─── Given material ───

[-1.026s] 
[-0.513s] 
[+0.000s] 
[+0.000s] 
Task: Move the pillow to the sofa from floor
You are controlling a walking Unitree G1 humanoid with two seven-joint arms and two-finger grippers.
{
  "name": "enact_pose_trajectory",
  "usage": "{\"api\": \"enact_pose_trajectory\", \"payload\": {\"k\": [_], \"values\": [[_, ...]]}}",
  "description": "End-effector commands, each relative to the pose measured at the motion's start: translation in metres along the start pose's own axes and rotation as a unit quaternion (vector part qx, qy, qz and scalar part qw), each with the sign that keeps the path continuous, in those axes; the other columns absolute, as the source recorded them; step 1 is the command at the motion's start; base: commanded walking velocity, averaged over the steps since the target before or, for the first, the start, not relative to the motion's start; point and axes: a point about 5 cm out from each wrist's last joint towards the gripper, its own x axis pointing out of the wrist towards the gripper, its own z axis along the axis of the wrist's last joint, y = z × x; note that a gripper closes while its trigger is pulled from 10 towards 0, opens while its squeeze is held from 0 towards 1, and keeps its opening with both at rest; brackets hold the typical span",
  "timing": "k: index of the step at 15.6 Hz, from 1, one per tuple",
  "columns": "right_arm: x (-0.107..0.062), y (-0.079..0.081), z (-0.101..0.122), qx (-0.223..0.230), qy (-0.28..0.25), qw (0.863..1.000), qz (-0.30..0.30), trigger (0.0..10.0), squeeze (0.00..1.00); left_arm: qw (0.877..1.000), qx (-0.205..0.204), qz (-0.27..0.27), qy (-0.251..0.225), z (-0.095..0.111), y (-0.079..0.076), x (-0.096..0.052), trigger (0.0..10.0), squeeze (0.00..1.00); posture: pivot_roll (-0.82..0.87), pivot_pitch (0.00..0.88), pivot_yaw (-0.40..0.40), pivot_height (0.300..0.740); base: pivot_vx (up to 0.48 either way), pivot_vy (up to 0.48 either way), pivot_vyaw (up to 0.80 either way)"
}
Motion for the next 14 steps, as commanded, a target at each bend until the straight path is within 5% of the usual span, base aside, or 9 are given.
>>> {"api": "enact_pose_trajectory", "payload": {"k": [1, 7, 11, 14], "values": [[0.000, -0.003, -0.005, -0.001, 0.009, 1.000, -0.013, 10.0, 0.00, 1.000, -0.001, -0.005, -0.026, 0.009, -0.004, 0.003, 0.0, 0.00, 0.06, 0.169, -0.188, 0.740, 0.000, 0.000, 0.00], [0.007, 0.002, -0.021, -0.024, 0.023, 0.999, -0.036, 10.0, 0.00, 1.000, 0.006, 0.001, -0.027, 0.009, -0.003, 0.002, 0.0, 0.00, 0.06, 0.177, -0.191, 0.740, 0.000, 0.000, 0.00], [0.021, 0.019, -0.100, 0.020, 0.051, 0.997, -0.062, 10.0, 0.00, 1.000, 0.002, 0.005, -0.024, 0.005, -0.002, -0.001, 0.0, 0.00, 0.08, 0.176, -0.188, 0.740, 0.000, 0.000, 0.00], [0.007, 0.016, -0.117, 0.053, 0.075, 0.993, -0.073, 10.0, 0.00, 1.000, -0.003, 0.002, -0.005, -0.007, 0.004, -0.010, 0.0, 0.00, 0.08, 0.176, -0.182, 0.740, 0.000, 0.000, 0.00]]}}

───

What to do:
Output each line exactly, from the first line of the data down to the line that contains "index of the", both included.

Solution:
[-1.026s] 
[-0.513s] 
[+0.000s] 
[+0.000s] 
Task: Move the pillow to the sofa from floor
You are controlling a walking Unitree G1 humanoid with two seven-joint arms and two-finger grippers.
{
  "name": "enact_pose_trajectory",
  "usage": "{\"api\": \"enact_pose_trajectory\", \"payload\": {\"k\": [_], \"values\": [[_, ...]]}}",
  "description": "End-effector commands, each relative to the pose measured at the motion's start: translation in metres along the start pose's own axes and rotation as a unit quaternion (vector part qx, qy, qz and scalar part qw), each with the sign that keeps the path continuous, in those axes; the other columns absolute, as the source recorded them; step 1 is the command at the motion's start; base: commanded walking velocity, averaged over the steps since the target before or, for the first, the start, not relative to the motion's start; point and axes: a point about 5 cm out from each wrist's last joint towards the gripper, its own x axis pointing out of the wrist towards the gripper, its own z axis along the axis of the wrist's last joint, y = z × x; note that a gripper closes while its trigger is pulled from 10 towards 0, opens while its squeeze is held from 0 towards 1, and keeps its opening with both at rest; brackets hold the typical span",
  "timing": "k: index of the step at 15.6 Hz, from 1, one per tuple",

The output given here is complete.